Exercise: The entire listing, reproduced exactly and stripped of images, is the expected output.

Supplied material:
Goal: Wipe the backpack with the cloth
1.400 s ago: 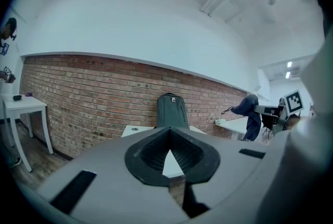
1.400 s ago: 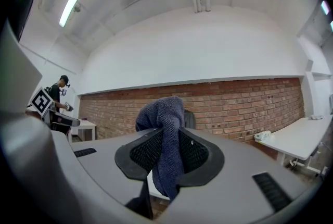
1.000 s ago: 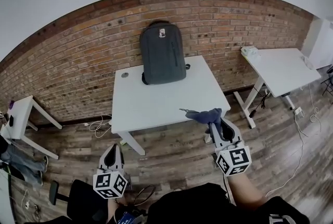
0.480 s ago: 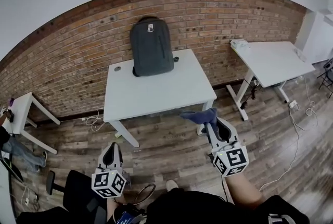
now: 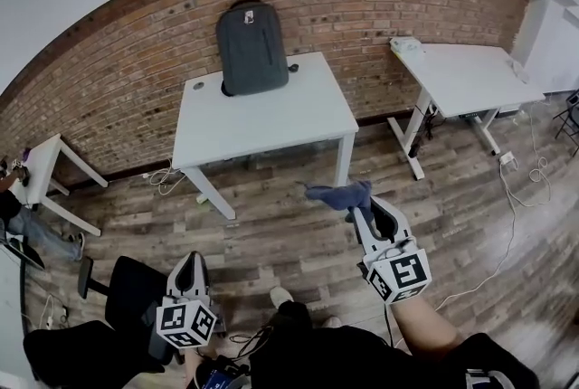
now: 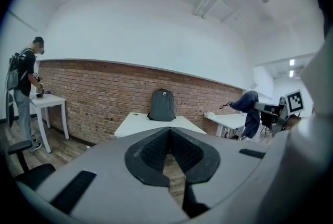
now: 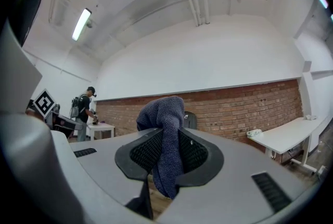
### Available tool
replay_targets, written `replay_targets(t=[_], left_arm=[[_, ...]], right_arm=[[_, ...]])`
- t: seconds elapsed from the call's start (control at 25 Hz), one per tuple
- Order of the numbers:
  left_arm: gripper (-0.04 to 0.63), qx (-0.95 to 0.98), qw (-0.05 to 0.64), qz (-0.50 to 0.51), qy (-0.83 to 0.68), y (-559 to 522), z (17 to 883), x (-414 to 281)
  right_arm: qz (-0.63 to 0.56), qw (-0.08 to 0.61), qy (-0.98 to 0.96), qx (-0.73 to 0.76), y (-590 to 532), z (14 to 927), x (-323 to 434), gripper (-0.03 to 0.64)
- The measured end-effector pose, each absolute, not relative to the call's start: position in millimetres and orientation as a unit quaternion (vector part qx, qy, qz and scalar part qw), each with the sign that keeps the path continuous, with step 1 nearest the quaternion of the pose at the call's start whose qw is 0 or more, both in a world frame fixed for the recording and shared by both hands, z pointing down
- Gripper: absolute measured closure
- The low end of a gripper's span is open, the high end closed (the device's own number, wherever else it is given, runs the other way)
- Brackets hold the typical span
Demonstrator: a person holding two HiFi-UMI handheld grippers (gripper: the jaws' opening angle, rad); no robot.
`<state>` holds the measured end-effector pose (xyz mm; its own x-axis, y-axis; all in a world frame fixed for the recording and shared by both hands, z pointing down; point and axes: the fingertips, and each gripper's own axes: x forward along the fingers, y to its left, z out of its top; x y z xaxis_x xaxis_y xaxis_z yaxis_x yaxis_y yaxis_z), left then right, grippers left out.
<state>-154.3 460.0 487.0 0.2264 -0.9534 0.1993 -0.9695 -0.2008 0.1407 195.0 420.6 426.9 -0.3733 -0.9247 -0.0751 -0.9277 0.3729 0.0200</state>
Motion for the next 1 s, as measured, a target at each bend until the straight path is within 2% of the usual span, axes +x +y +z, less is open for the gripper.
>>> replay_targets(t=[0.68,1.0], left_arm=[[0.601,0.782,0.072,0.032,-0.618,485,457,-207],[0.601,0.787,0.081,0.034,-0.611,477,459,-215]], right_arm=[[0.037,0.035,0.818,-0.574,456,416,153,0.531],[0.032,0.017,0.814,-0.579,453,421,141,0.531]])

Response area:
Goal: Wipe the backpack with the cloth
1.400 s ago: 
1.400 s ago: 
1.000 s ago: 
0.480 s ago: 
now: 
now: 
now: 
### Available tool
replay_targets, written `replay_targets(t=[_], left_arm=[[_, ...]], right_arm=[[_, ...]])`
- t: seconds elapsed from the call's start (control at 25 Hz), one per tuple
- Order of the numbers:
  left_arm: gripper (-0.04 to 0.63), qx (-0.95 to 0.98), qw (-0.05 to 0.64), qz (-0.50 to 0.51), qy (-0.83 to 0.68), y (-559 to 522), z (17 to 883), x (-414 to 281)
  right_arm: qz (-0.63 to 0.56), qw (-0.08 to 0.61), qy (-0.98 to 0.96), qx (-0.73 to 0.76), y (-590 to 532), z (14 to 927), x (-323 to 434), gripper (-0.03 to 0.64)
- The measured end-effector pose, each absolute, not relative to the call's start: position in millimetres and orientation as a unit quaternion (vector part qx, qy, qz and scalar part qw), each with the sign that keeps the path continuous, with step 1 nearest the quaternion of the pose at the call's start whose qw is 0 or more, both in a world frame fixed for the recording and shared by both hands, z pointing down
- Gripper: absolute measured closure
- The low end of a gripper's span is open, the high end closed (the device's own number, wherever else it is given, runs the other way)
- Brackets hold the typical span
Demonstrator: a person holding two HiFi-UMI handheld grippers (gripper: the jaws' opening angle, rad); no robot.
`<state>` holds the measured end-effector pose (xyz mm; its own x-axis, y-axis; all in a world frame fixed for the recording and shared by both hands, z pointing down; point and axes: the fingertips, and each gripper's own axes: x forward along the fingers, y to its left, z out of its top; x y z xaxis_x xaxis_y xaxis_z yaxis_x yaxis_y yaxis_z), left then right, grippers left out.
<state>-154.3 460.0 487.0 0.2264 -0.9534 0.1993 -0.9695 -0.2008 0.1407 195.0 420.6 426.9 -0.3733 -0.9247 -0.0751 -0.9277 0.3729 0.0200</state>
Motion for the next 1 s, as measured, a target at each bend until the straight path is within 2% of the usual span, axes +x +y +z, less is open for the gripper.
>>> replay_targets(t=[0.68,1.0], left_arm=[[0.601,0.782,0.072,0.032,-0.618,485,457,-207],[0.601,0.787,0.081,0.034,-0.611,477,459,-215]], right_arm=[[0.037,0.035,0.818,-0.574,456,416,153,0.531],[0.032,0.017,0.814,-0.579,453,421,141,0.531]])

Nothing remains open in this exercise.